L'Ours d'argent du meilleur réalisateur a été décerné à la cinéaste française Mia Hansen-Love, 35 ans, pour "L'Avenir", son cinquième long-métrage, qui narre l'histoire d'une enseignante de philosophie, interprétée par la Française Isabelle Huppert, confrontée à une liberté nouvelle lorsque son mari la quitte.

L'Ours d'argent saluant le meilleur interprète masculin est allé au Tunisien Majd Mastoura pour son interprétation dans "Hédi" de Mohamed Ben Attia, première production arabe en compétition à la Berlinale en 20 ans, une histoire d'amour et d'émancipation au lendemain la révolution de 2010-2011. Majd Mastoura a rendu hommage au "peuple tunisien" et aux "martyrs de la révolution" en Tunisie en recevant son prix.
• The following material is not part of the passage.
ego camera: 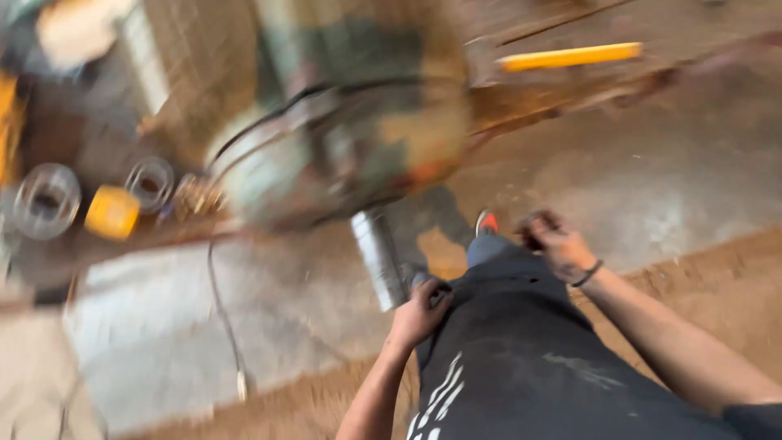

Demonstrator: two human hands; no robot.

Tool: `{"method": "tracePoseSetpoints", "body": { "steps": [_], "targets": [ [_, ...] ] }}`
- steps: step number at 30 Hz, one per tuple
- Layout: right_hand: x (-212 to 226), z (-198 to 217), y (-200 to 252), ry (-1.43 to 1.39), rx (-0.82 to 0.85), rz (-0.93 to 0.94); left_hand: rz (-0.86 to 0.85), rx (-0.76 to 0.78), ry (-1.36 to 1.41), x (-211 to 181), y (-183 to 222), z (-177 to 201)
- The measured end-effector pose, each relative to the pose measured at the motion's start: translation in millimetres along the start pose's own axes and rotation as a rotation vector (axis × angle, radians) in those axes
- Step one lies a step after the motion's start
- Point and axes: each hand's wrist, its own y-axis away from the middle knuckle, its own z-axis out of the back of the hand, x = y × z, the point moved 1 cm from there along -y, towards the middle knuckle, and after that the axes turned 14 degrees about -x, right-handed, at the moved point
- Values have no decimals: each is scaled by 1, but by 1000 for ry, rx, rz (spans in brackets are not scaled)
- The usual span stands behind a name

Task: Fitting and securing the end cap of a large industrial electric motor using a hammer and screwdriver for alignment.

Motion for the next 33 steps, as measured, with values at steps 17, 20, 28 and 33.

L'Ours d'argent récompensant la meilleure actrice est allée à la Danoise Trine Dyrholm pour son rôle dans "Kollektivet" ("The Commune") de Thomas Vinterberg, sur l'histoire d'une communauté dans les années 70. L'actrice, âgée de 43 ans, de "Festen" et de "Royal Affair" y interprète une femme trompée au bord du gouffre.

Le jury a aussi mis à l'honneur le cinéma asiatique. Le prix Alfred-Bauer, récompensant chaque année "un film qui ouvre de nouvelles perspectives dans l'art cinématographique", est revenu à "Hele Sa Hiwagang Hapis" ("Une berceuse au mystère douloureux") du cinéaste philippin Lav Diaz, oeuvre ambitieuse en noir et blanc de plus de huit heures sur l'histoire des Philippines à la fin du XIXe siècle.